Recorded information =>
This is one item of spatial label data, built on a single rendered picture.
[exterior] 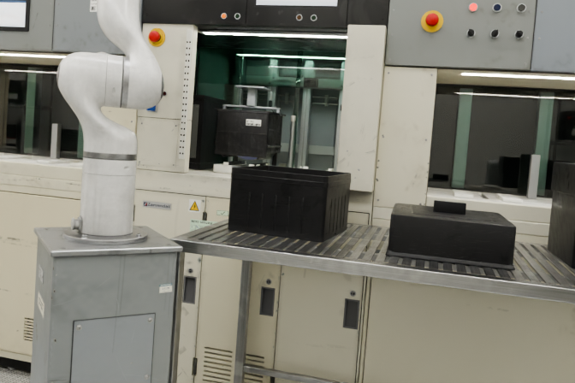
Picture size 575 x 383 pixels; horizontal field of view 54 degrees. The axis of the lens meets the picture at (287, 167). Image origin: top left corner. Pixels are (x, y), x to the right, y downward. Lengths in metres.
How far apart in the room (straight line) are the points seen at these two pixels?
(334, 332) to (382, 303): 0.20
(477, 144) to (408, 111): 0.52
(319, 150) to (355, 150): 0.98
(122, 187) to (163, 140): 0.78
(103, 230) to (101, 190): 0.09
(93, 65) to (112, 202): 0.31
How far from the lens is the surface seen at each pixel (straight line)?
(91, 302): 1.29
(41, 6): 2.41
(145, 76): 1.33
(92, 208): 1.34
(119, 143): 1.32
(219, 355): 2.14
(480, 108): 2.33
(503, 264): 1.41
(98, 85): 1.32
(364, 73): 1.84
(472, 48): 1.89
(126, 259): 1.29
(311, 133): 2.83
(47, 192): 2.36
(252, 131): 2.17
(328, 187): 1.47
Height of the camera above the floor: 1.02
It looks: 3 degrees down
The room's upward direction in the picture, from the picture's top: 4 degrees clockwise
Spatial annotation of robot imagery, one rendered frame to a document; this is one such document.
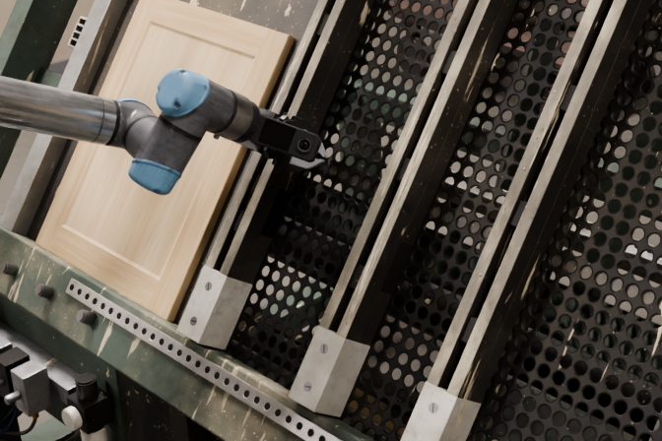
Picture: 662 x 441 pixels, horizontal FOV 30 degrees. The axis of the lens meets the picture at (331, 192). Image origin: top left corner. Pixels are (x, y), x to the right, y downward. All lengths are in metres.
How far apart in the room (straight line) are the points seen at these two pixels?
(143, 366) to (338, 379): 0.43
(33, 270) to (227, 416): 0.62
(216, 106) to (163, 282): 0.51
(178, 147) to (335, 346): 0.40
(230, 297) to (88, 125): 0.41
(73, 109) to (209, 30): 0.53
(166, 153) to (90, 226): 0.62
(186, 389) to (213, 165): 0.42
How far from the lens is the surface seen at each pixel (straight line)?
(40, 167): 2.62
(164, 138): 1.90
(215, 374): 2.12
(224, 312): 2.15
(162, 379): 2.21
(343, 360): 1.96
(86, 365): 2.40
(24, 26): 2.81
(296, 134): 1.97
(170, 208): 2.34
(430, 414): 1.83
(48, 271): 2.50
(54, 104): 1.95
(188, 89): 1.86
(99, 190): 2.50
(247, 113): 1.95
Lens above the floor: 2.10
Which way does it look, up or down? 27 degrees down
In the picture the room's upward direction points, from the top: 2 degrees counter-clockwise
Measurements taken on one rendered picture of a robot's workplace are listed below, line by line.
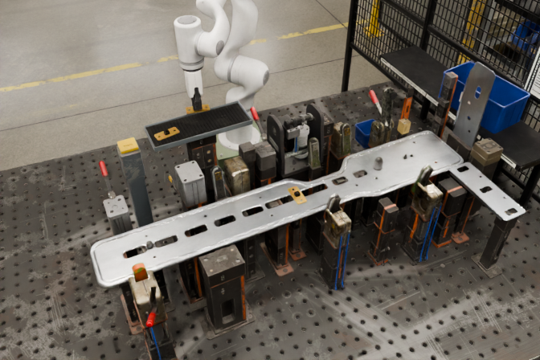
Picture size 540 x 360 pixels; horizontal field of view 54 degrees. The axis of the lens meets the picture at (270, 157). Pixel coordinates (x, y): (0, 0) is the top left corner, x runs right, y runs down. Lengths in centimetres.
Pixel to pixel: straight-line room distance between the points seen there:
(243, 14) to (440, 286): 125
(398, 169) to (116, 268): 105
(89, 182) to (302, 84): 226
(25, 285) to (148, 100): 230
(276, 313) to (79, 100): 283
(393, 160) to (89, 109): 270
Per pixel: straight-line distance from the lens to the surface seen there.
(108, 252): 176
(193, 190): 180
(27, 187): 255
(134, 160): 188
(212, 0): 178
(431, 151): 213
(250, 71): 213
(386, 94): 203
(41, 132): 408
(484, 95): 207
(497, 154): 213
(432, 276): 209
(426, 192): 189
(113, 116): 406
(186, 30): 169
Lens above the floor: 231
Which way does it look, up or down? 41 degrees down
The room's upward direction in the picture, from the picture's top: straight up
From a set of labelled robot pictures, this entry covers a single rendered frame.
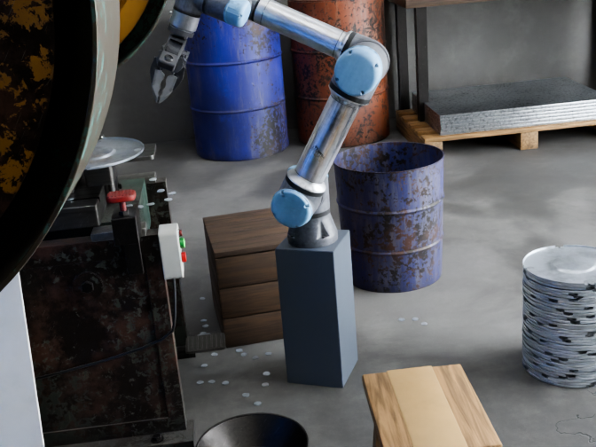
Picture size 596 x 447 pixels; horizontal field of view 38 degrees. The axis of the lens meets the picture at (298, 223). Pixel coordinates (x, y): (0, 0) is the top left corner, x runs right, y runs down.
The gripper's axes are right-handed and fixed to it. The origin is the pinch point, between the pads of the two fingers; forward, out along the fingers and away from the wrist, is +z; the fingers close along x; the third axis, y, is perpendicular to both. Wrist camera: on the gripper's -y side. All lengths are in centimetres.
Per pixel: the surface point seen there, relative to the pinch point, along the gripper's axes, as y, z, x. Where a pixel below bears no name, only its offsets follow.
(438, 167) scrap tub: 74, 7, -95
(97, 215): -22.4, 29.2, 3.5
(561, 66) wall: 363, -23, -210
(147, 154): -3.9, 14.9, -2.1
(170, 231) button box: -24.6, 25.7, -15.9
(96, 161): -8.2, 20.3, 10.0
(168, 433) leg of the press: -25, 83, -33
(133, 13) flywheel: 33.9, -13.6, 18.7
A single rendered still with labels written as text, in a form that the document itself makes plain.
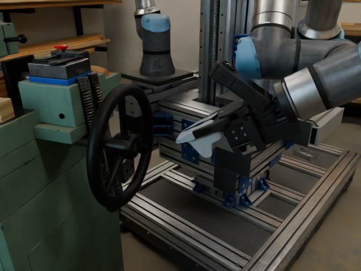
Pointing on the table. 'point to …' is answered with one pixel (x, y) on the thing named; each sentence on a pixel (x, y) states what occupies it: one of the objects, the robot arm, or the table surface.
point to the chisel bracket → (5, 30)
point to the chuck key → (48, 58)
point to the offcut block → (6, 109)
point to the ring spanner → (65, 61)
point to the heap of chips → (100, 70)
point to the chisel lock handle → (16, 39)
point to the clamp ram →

Requirement =>
Set the pictures aside and retype exactly the lines above from the line with "(134, 160): 188" to the line with "(170, 231) button box: -24.6, 25.7, -15.9", both included, adding no others.

Answer section =>
(134, 160): 188
(212, 0): 178
(431, 151): 213
(250, 71): 213
(386, 94): 203
(41, 132): 408
(484, 95): 207
(497, 154): 213
(432, 276): 209
(426, 192): 189
(113, 116): 406
(186, 30): 169
Lens above the floor: 231
Which way does it look, up or down? 41 degrees down
The room's upward direction in the picture, from the picture's top: straight up
From a set of labelled robot pictures, this entry covers a single rendered frame.
Picture size 596 x 447 pixels; horizontal field of view 38 degrees. The axis of the lens meets the picture at (298, 223). Pixel coordinates (x, y): (0, 0) is the top left corner, x runs right, y runs down.
The gripper's axes are right-handed and fixed to it. The origin is the pinch point, between the pads of the two fingers; forward, out along the fingers and away from the wrist, is +z; the fingers close along x; the third axis, y, is perpendicular to both. Wrist camera: on the gripper's -y side. All lengths are in centimetres.
Per pixel: the surface point seen there, relative to the pinch point, along the gripper's axes, as y, z, x. Where a pixel below bears no name, only its offsets follow.
(438, 167) scrap tub: 74, 7, -95
(97, 215): -22.4, 29.2, 3.5
(561, 66) wall: 363, -23, -210
(147, 154): -3.9, 14.9, -2.1
(170, 231) button box: -24.6, 25.7, -15.9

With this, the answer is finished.